(Record excerpts Opens)
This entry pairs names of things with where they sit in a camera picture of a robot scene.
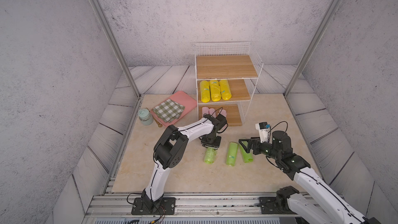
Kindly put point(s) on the mint green bottle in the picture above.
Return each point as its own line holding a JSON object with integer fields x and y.
{"x": 145, "y": 116}

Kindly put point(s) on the pink tray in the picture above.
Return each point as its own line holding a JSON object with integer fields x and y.
{"x": 182, "y": 98}

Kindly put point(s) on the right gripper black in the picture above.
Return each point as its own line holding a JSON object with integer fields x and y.
{"x": 251, "y": 141}

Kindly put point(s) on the green checkered cloth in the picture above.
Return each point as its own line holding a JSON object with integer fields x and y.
(Record excerpts Closes)
Goal of the exercise: Please set down the records exactly, and keep every image out of the copy.

Response for this exercise:
This entry pairs names of things with where they sit in a camera picture of a robot scene.
Kindly put point(s) on the mint green bottle in the picture above.
Return each point as its own line holding a JSON object with integer fields x and y.
{"x": 145, "y": 116}

Kindly put point(s) on the pink tray in the picture above.
Return each point as its own line holding a JSON object with integer fields x and y.
{"x": 182, "y": 98}

Kindly put point(s) on the right gripper black in the picture above.
Return each point as its own line holding a JSON object with integer fields x and y.
{"x": 251, "y": 141}

Kindly put point(s) on the green checkered cloth in the picture above.
Return each point as its own line holding a JSON object with integer fields x and y.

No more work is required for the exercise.